Zaffro – AI Sales Agent for WooCommerce

Changelog

1.7.25

• Security: The subscription management portal endpoint now requires a signed, time-limited token instead of a plain email address, so a billing portal can only be opened by the verified owner of that email (received in their purchase confirmation).
• Fix: The account login/dashboard scripts now load via the WordPress enqueue system (wp_enqueue_script / wp_localize_script) as required by WordPress.org guidelines.
• Fix: The chat widget no longer sends authentication cookies/nonce on the public chat request, preventing a “security layer is blocking the chat (HTTP 403)” error on cached pages.
• Docs: Documented the Google Gemini and Anthropic Claude APIs as external services used in BYOK mode (with terms and privacy links).

1.7.24

• Fix: All admin scripts and styles now load via the WordPress enqueue system (wp_enqueue_script / wp_add_inline_script) as required by WordPress.org guidelines.
• Fix: The “Powered by Zaffro” branding link in the chat widget footer is now opt-in — disabled by default, with a new toggle in Settings → Appearance.
• Fix: Added Requires Plugins: woocommerce header to declare the WooCommerce dependency.
• Fix: Facebook Graph API (Messenger/WhatsApp channel) documented as an external service in the readme.

1.7.23

• New: Shop category selector — choose your industry (SaaS/plugin sales, jewellery, furniture, food & drink, gardening, B2B, or general retail) and the AI assistant automatically adapts its tone, sales style, and product presentation to match.
• Fix: The AI assistant now correctly reads WooCommerce products and applies the selected industry persona; a proxy architecture change in 1.7.20 had broken this behaviour on existing installs.
• Improvement: One-time automatic migration clears any legacy system-prompt text inserted by older plugin versions, preventing duplicate instructions.

1.7.22

• New: Admin sandbox — send a test message directly from the settings page to preview exactly how the AI will behave with your current configuration, before any customer sees it.
• New: Prompt configuration versioning — every save creates a timestamped snapshot so you can review what changed and roll back if needed.

1.7.21

• New: Structured AI behaviour settings — configure tone (formal/friendly), customer addressing form, negotiation strategy (conservative/balanced/aggressive), discount trigger, minimum cart value for negotiation, bundle suggestions, forbidden topics, and escalation mode — all from the admin panel without touching the system prompt.
• New: Advanced prompt field (L3) — a 1,500-character free-text area for merchant-specific instructions, sanitised server-side against prompt-injection patterns before use.

1.7.20

• Security: Layered prompt protection (Phase 1) — the AI system prompt is now assembled server-side in a locked sandwich architecture (immutable header + admin-configured fields + immutable footer), so core instructions cannot be overwritten by a prompt-injection attempt embedded in a customer message or the merchant’s own text.

1.7.19

• Fix: Multi-product checkout with zero-discount orders — empty coupon tokens are now accepted, so mixed-price bundles reach the checkout page correctly.
• Fix: Free/gift products (price = 0) now add to cart correctly under Zaffro checkout; WooCommerce previously rejected them as “not purchasable”.
• Fix: Automatic language detection now reads the site language (WPLANG option) instead of the current user’s locale, so the widget translates correctly on the storefront regardless of the admin’s language setting.
• Fix: Server-side coupon text and “free” labels now translate to Hungarian on Hungarian-language sites.

1.7.18

• New: Multi-product checkout — the assistant can negotiate and check out multiple products in a single conversation, applying one shared discount across the entire cart.
• Improvement: Chat widget launcher text is now fully internationalised — labels display in the active site language without requiring a translation file.

1.7.17

• Security: Messenger and WhatsApp webhooks are now verified with a cryptographic signature (Meta App Secret), so only genuine messages from Meta are processed.
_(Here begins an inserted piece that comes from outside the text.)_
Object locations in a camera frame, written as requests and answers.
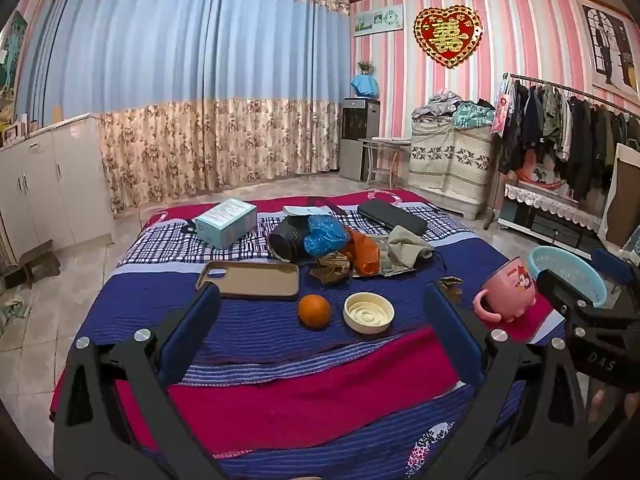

Action required if you use Messenger/WhatsApp: enter your Meta App Secret under Settings → Channels — until then those webhooks stay locked.
• Security: The chat endpoint now has built-in rate limiting to prevent abuse and runaway API usage. Normal conversations are unaffected.

1.7.16

• New: Customer account page — log in with a one-time “magic link” sent by email (no password needed), view your subscription on a personal dashboard, and activate your licence on your store domain directly from the account area.

1.7.15

• Maintenance: Translation-readiness and code-quality improvements (added translator comments and internationalisation fixes) in preparation for the WordPress.org plugin directory.

1.7.14

• Fix: Update loop — after a successful plugin update the “new version available” badge could reappear immediately due to a stale cached server response. The plugin now detects that the installed version is already current, clears the stale cache, and removes the badge correctly.

1.7.13

• Improvement: Widget logo (white-label) is now restricted to the Enterprise plan — visible in settings but locked for Free / Starter / Pro / Agency accounts, with an Enterprise upgrade note.
• Fix: “Online” and “Typing…” status indicators now correctly display in Hungarian (and any other translated language) instead of always showing in English.

1.7.12

• New: Connection diagnostics — a one-click test on the settings page checks whether the chat can reach the WordPress REST API, so a hosting firewall/WAF blocking /wp-json/ is identified instantly instead of being mistaken for a plugin fault.
• Improvement: Clearer chat error messages — when a firewall or hosting security layer blocks the request, the widget now reports the HTTP status and points to /wp-json/ instead of showing a generic “Network error”.

1.7.11

• New: WooCommerce Subscriptions support — the assistant detects subscription products in your catalogue and presents recurring pricing correctly during negotiation.
• New: Subscription-aware coupons — discounts on subscription products are generated with the correct recurring/once-off behaviour, configurable per product.
• New: Subscription-aware add-to-cart and AI prompt context, so the assistant never offers an invalid one-off checkout for a recurring product.
• Improvement: Graceful fallback when WooCommerce Subscriptions is not installed — subscription logic is skipped cleanly and standard products work as before.

1.7.10

• Fix: “Purchase a licence” and upgrade call-to-actions now point to the dedicated pricing page (zaffro.ai/pricing, or /arazas on Hungarian sites) where you can subscribe directly — previously they led to the homepage trial funnel, leaving no clear path to pay.

1.7.9

• New: Trial expiry experience — escalating admin reminders (7 → 3 → 1 days) as a 14-day trial nears its end, with a one-click subscribe call-to-action and the lifetime 20% coupon code.
• New: Expired trial now shows a clear “subscribe to switch the chat back on” notice instead of silently going inactive.
• Improvement: Conversion link and coupon are served by the license API, so they can change without a plugin update.

1.7

• New: Analytics event tracking — wp_zaffro_events table logs chat_started, coupon_offered, checkout_offered, order_completed events (session hash only, no PII)
• New: Revenue & ROI dashboard section — orders closed, revenue generated, discounts given, avg discount %, close rate, revenue/discount ratio
• New: WooCommerce order hook — links completed orders to Zaffro sessions via coupon meta (_zaffro_session_hash)

1.6

• New: Free tier support — plugin works without a paid license key (shared API key, 50 negotiations/month limit)
• New: Monthly negotiation limit enforced server-side for Free plan users (per distinct session)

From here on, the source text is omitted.